» WHAT IS BEING ASKED: Work through the listing below and give again exactly the lines from the one with "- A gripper" to the one with "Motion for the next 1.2", both ends included. All other lines and all pictures stay out.

****************************************

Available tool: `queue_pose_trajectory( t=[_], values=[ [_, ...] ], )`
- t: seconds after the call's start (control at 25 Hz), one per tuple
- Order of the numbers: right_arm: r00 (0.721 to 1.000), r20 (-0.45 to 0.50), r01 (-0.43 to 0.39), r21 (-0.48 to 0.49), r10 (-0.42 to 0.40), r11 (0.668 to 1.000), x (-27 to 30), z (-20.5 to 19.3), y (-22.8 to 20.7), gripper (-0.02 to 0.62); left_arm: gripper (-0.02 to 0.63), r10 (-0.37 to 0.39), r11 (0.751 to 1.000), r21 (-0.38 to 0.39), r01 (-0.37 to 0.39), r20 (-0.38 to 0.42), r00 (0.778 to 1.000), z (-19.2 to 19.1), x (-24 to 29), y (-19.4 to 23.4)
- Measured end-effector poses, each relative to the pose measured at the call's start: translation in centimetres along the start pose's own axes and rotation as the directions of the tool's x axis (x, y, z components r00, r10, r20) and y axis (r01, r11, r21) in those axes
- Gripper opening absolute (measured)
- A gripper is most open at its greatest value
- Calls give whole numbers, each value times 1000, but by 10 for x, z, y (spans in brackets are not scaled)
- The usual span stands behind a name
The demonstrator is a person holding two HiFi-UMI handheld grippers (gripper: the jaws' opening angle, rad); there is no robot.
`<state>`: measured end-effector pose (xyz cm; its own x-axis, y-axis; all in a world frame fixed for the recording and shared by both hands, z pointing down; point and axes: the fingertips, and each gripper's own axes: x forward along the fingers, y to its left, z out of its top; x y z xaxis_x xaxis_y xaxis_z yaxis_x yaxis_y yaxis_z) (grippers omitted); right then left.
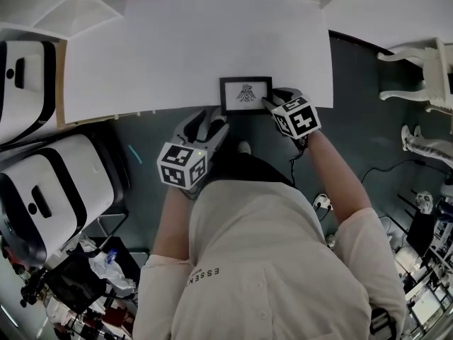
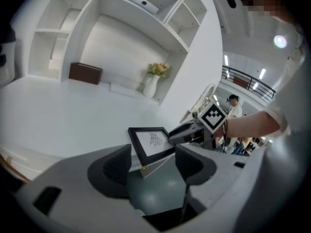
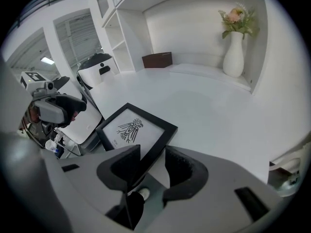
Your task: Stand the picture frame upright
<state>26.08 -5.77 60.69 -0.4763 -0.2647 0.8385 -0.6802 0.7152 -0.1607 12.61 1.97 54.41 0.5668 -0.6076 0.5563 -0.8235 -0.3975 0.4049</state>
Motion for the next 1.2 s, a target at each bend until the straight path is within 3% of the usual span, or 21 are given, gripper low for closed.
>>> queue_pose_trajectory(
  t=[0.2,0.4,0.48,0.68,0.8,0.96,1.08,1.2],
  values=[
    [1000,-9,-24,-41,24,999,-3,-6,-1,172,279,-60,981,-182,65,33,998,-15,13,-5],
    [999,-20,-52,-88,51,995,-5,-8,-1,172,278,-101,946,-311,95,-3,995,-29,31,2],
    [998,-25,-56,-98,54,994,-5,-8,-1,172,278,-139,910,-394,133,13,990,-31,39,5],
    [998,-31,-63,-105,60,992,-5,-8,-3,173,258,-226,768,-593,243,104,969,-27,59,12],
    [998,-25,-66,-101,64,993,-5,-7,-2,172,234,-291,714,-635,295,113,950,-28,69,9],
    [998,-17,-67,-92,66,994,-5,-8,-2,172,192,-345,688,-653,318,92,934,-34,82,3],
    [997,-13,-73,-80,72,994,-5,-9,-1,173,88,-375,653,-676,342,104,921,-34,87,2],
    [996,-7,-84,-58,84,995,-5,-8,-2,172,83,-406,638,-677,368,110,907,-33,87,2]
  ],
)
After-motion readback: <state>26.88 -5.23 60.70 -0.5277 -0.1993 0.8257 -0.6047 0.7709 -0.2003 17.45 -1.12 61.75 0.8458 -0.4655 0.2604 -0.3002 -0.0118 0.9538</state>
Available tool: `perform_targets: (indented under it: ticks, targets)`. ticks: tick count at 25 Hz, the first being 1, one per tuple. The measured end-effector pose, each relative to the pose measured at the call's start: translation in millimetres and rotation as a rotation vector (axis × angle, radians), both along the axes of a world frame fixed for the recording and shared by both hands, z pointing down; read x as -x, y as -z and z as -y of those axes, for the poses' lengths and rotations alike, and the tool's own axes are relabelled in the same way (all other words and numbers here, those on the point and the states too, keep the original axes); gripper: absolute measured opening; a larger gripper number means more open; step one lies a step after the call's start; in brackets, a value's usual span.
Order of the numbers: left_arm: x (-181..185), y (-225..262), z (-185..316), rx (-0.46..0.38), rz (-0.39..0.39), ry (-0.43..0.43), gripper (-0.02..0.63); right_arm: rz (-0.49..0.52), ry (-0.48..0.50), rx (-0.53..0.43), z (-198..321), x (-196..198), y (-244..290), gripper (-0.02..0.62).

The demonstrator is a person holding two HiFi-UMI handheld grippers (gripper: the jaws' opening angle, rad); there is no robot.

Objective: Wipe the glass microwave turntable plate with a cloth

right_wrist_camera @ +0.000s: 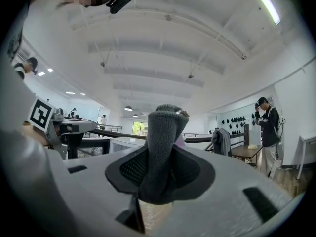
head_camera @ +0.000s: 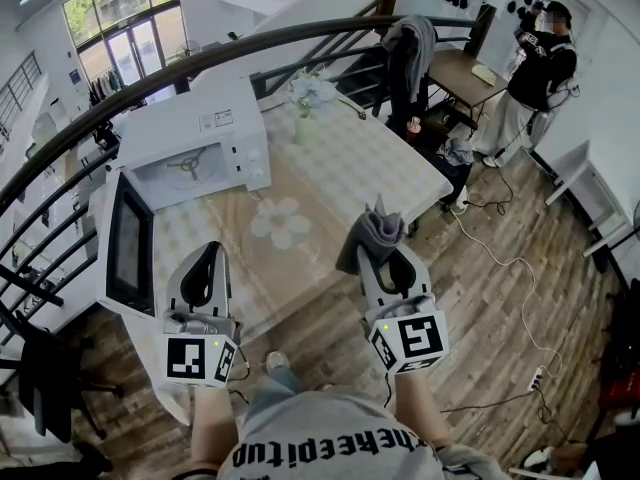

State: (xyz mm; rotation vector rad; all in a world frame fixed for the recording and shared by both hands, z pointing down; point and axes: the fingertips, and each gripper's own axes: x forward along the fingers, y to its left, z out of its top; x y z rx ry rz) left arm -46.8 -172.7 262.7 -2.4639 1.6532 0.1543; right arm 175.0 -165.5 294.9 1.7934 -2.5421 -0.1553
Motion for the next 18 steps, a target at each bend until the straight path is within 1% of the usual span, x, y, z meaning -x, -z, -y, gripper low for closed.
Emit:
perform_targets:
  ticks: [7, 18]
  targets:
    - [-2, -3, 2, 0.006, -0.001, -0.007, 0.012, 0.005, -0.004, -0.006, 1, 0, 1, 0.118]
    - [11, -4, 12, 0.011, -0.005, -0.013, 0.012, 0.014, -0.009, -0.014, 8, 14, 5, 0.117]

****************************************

» RESPONSE FOR THIS EXERCISE:
- A gripper is most open at its greatest value
- Calls give whole numbers, each value times 1000, but by 10 for x, z, y (spans in brackets are not scaled)
- The usual span stands behind a name
The demonstrator is a person holding two HiFi-UMI handheld grippers (gripper: the jaws' opening angle, rad); there is no robot.
`<state>`: measured end-effector pose (xyz cm; its own x-axis, y-axis; all in a world frame fixed for the recording and shared by both hands, z pointing down; point and axes: the fingertips, and each gripper's own axes: x forward along the fingers, y to its left, z out of its top; x y z xaxis_x xaxis_y xaxis_z yaxis_x yaxis_y yaxis_z) (grippers omitted); right then left.
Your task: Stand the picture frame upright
<state>26.08 -5.77 60.69 -0.4763 -0.2647 0.8385 -0.6802 0.7152 -0.1607 12.61 1.97 54.41 0.5668 -0.6076 0.5563 -0.8235 -0.3975 0.4049</state>
Motion for the next 1.2 s, a target at each bend until the straight path is within 3% of the usual span, or 21 are given, gripper low for closed.

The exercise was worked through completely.